Scott, Fentress, and Morgan counties comprise this portion of the table,
and these have not been included in my examination, excepting as to
general features.

In all our southern country, and I may say in our whole country, there
is no other large extent of elevated territory which offers mankind
a pleasant living place, a comfortable climate--none too cold or too
hot--and productive lands. We have east of the upper waters of the great
Tennessee River, in our State, and in North Carolina and Georgia, the
great Blue Ridge range of mountains, known as the Unaka, or Smoky,
Chilhowee, Great and Little Frog, Nantahala, etc., all belonging to the
same family of hills. This chain has the same general course as the
Cumberlands. It is a much bolder range of mountains, but it is vastly
less inhabitable, productive, or convenient of access. The winters there
are severely cold, and the nights in summer are too cold and damp for
health and comfort, as I know by personal experience of two summers on
Nantahala River. But the trout fishing is beyond comparison, and that
is one inducement of great value for a stout consumptive _who is a good
fellow_. These mountains are much more broken up into branches, peaks,
and spurs than the Cumberlands. They afford no table terrritory of
any extent. There are some excellent places there for hot summer
visits--Ashville, Warm Springs, Franklin, and others.

The Cumberland Mountains, as a whole, are flat, in broad level spaces,
broken only by the "divides," or "gulfs," as they are called by the
inhabitants, where the streams flow out into the valleys.

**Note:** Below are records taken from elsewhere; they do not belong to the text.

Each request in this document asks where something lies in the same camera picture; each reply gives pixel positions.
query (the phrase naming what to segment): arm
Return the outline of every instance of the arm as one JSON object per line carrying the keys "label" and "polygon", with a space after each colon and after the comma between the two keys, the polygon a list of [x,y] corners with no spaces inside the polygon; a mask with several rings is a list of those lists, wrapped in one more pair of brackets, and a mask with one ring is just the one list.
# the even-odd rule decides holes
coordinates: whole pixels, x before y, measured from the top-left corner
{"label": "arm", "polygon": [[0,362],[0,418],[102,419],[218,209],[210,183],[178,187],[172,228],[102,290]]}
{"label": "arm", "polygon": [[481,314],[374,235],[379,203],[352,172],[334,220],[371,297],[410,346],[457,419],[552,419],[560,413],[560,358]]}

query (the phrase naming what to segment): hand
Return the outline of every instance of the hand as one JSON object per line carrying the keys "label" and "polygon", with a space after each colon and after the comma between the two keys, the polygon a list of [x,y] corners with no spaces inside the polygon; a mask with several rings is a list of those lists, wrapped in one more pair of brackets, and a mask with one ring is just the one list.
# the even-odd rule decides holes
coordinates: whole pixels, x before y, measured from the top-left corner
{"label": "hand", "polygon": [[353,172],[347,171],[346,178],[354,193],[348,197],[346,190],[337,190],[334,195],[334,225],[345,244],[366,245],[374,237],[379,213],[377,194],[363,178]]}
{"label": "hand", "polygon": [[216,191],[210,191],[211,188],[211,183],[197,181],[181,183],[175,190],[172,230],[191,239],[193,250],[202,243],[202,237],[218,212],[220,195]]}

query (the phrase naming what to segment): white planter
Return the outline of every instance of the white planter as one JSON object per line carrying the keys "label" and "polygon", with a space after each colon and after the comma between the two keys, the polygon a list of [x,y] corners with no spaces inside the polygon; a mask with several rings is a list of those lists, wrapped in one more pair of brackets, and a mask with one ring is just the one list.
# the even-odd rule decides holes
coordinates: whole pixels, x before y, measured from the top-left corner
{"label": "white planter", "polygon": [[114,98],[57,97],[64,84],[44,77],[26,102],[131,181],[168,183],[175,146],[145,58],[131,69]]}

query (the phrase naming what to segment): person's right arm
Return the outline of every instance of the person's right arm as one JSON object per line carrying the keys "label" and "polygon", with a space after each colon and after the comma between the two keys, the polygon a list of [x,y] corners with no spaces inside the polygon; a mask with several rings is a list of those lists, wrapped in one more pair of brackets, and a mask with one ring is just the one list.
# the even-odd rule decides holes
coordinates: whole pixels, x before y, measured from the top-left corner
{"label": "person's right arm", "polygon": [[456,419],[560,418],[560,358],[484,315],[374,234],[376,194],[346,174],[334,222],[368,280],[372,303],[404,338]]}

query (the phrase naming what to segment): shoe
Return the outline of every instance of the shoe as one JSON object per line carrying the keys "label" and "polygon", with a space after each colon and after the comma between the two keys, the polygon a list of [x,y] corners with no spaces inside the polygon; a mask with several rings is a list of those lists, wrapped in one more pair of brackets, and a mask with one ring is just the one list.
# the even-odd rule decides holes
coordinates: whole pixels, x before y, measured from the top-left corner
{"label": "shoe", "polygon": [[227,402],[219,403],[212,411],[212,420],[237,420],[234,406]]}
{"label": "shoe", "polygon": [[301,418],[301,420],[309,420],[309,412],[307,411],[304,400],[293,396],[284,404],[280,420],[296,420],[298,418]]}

Walden's Ridge, of which we come now to speak particularly, is the best
located of any part of the Cumberlands as a place for living. From the
separation of this ridge from the main range of Grassy Cove to its
southern terminus at the Tennessee River, it maintains a remarkably
uniform character in every particular. From it access to commerce is
easy, having the Tennessee River and the new (now building) Cincinnati
Southern Railroad skirting its entire length on the east. It rises very
abruptly from both the Tennessee and Sequatchee Valleys, being from
1,200 to 1,500 feet higher than the valleys on each side. Looking from
below, on the Tennessee Valley side, the whole extent of the ridge
appears securely walled in at the top by a continuous perpendicular wall
of sandstone, from 100 to 200 feet high; and from the Sequatchee side
the appearance is very similar, excepting that the wall is not so
continuous, and of less height.

The top of the ridge is one level stretch of plain, broken only by the
"gulfs" before mentioned and an occasional prominent sandstone wall or
bowlder. The width on top is, I should judge, 6 or 7 miles. The soil is
of uniform character, light, sandy, and less productive for the ordinary
crops of the Tennessee farmer than the soil of the lowlands. The grape,
apple, and potato grow to perfection, better than in the valleys, and
are all never failing crops; so with rye and buckwheat. Corn grows
well, very well in selected spots, and where the land is made rich
by cultivation. The grasses are rich and luxuriant, even in the wild
forests, and when cultivated, the appearance is that of the rich farms
of the Ohio or Connecticut Rivers, only here they are green and growing
the greater part of the year; so much so that sheep, and in the mild
winters the young cattle, live by the wild grasses of the forests the
whole year. The great stock raisers of the Sequatchee and Tennessee
Valleys make this the summer pasture for their cattle, and drive them to
their own farms and barns or to market in winter. The whole Cumberland
table, with the exception of that small part which is under cultivation,
is one great free, open pasture for all the cattle of the valleys.
Thousands of cattle graze there whose owners never pay a dollar for
pasturage or own an acre of the range, though, as a rule, most of the
well-to-do stock farmers in the valleys own more or less mountain lands.
These lands have, until quite recently, been begging purchasers at from
121/2 to 25 cents per acre in large tracts of 10,000 acres and upward, and
perhaps the same could be said of the present time, leaving out choice
tracts and easily accessible places, which are held at from 50 cents to
$2 per acre, wooded virgin lands.

The forest growth of Walden's Ridge is almost entirely oak and chestnut.
Hickory, perhaps, comes next in frequency, and pine after. There is but
little undergrowth, and where the forests have never been molested there
are but few small trees. This is due to the annual fires which occur
every autumn, or some time in winter, almost without exception, and
overrun the whole ridge. It does not rage like a prairie fire. Its
progress is usually slow, the material consumed being only the dry
forest leaves and grasses. The one thing essential to its progress is
these dry leaves, hence it cannot march into the clearings. Nearly all
the small shrubs are killed by these fires, otherwise they are harmless,
and are greatly valued by the stock men for the help they render in the
growth of the wild grasses. The free circulation of air through these
great unbroken forests is certainly much facilitated by these fires,
since they destroy every year what would soon become impediments. The
destruction of this undergrowth leaves the woods open, and the lands are
mainly so level that a carriage may be driven for miles, regardless of
roads, through the forests in every direction.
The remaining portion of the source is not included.